━━ The input

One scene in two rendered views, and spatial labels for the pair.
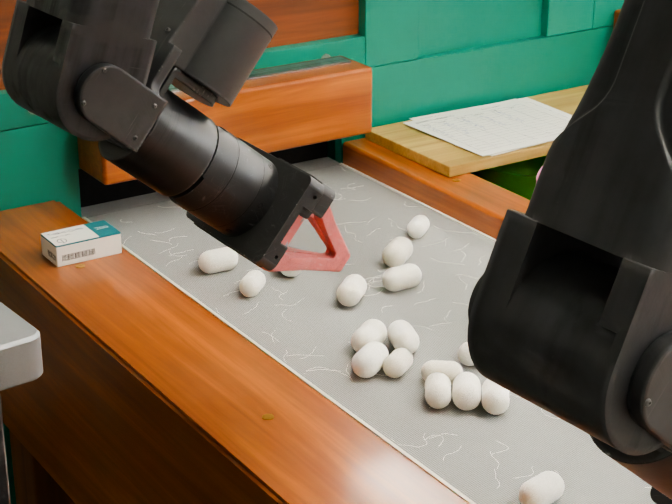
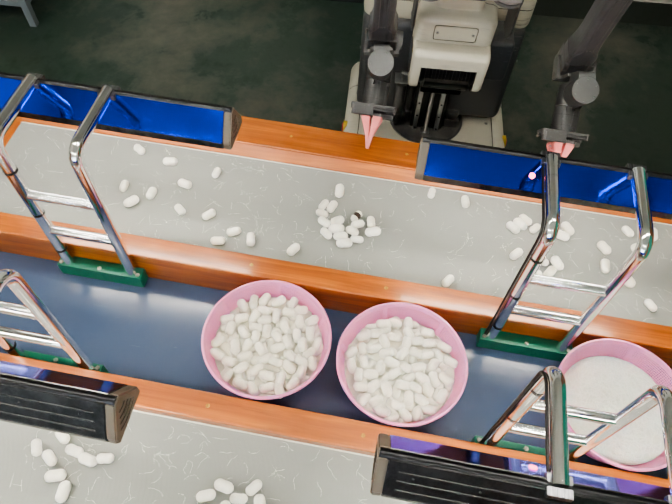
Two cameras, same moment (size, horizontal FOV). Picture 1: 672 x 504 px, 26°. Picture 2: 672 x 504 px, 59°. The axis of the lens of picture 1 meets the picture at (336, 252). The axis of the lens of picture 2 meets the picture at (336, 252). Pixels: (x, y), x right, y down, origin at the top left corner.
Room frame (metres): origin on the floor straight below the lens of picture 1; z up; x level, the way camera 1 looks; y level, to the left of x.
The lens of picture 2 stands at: (1.16, -1.02, 1.88)
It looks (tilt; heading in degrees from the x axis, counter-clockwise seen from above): 57 degrees down; 131
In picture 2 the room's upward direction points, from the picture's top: 3 degrees clockwise
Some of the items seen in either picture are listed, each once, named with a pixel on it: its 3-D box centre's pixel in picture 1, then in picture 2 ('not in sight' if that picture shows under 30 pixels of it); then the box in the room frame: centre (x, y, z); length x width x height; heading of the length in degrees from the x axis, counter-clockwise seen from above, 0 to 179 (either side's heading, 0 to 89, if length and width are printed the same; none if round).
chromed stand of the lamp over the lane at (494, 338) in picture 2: not in sight; (554, 265); (1.07, -0.26, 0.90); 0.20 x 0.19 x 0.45; 33
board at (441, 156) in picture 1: (529, 126); not in sight; (1.51, -0.21, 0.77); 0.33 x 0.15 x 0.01; 123
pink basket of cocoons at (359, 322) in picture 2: not in sight; (399, 369); (0.96, -0.57, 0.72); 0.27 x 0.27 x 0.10
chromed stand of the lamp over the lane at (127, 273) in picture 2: not in sight; (89, 188); (0.26, -0.78, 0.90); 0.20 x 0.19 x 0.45; 33
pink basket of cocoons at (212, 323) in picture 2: not in sight; (268, 345); (0.73, -0.72, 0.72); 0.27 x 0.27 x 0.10
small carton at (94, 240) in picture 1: (81, 243); not in sight; (1.16, 0.22, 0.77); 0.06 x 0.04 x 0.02; 123
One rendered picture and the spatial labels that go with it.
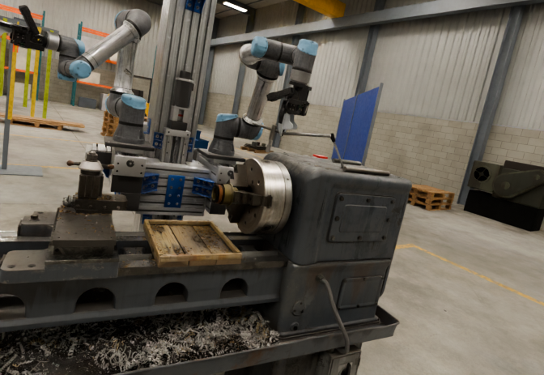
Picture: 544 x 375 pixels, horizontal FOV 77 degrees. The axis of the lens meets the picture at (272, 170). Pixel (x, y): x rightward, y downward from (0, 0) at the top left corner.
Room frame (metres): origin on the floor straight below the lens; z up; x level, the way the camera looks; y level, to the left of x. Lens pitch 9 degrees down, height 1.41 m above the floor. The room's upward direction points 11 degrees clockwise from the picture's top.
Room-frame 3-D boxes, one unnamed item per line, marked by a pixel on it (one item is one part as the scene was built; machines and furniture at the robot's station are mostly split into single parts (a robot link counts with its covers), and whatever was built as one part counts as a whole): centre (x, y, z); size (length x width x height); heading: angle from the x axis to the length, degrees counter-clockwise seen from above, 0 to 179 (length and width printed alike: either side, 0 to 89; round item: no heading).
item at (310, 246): (1.63, -0.30, 1.06); 0.59 x 0.48 x 0.39; 120
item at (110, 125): (10.06, 4.39, 0.36); 1.26 x 0.86 x 0.73; 138
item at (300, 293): (1.63, -0.30, 0.43); 0.60 x 0.48 x 0.86; 120
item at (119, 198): (1.18, 0.60, 0.99); 0.20 x 0.10 x 0.05; 120
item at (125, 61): (1.80, 0.84, 1.54); 0.15 x 0.12 x 0.55; 50
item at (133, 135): (1.72, 0.74, 1.21); 0.15 x 0.15 x 0.10
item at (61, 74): (1.59, 1.00, 1.46); 0.11 x 0.08 x 0.11; 50
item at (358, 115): (8.06, -1.61, 1.18); 4.12 x 0.80 x 2.35; 178
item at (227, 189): (1.34, 0.17, 1.08); 0.09 x 0.09 x 0.09; 30
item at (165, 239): (1.28, 0.27, 0.89); 0.36 x 0.30 x 0.04; 30
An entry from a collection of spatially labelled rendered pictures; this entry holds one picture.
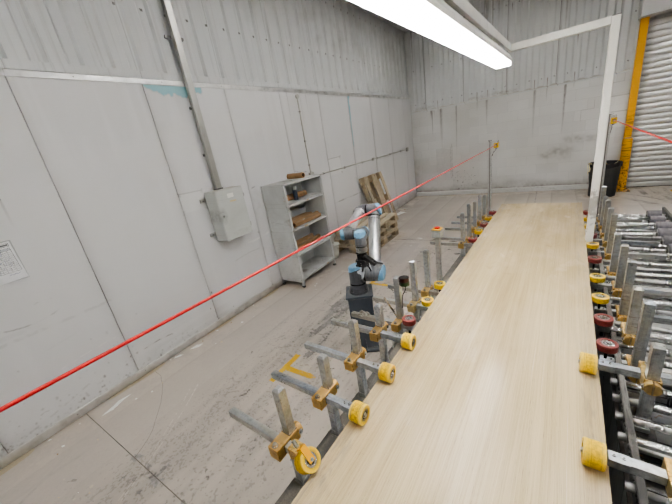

━━━━

Directions for this task ->
Repeat, exactly as they stand above, the lines from the line with "pink basket of cocoons at (212, 323)" to the line with "small carton at", both lines included.

Answer box ->
pink basket of cocoons at (212, 323) in picture 2: not in sight; (268, 345); (0.73, -0.72, 0.72); 0.27 x 0.27 x 0.10
small carton at (94, 240) in picture 1: (81, 243); not in sight; (1.16, 0.22, 0.77); 0.06 x 0.04 x 0.02; 123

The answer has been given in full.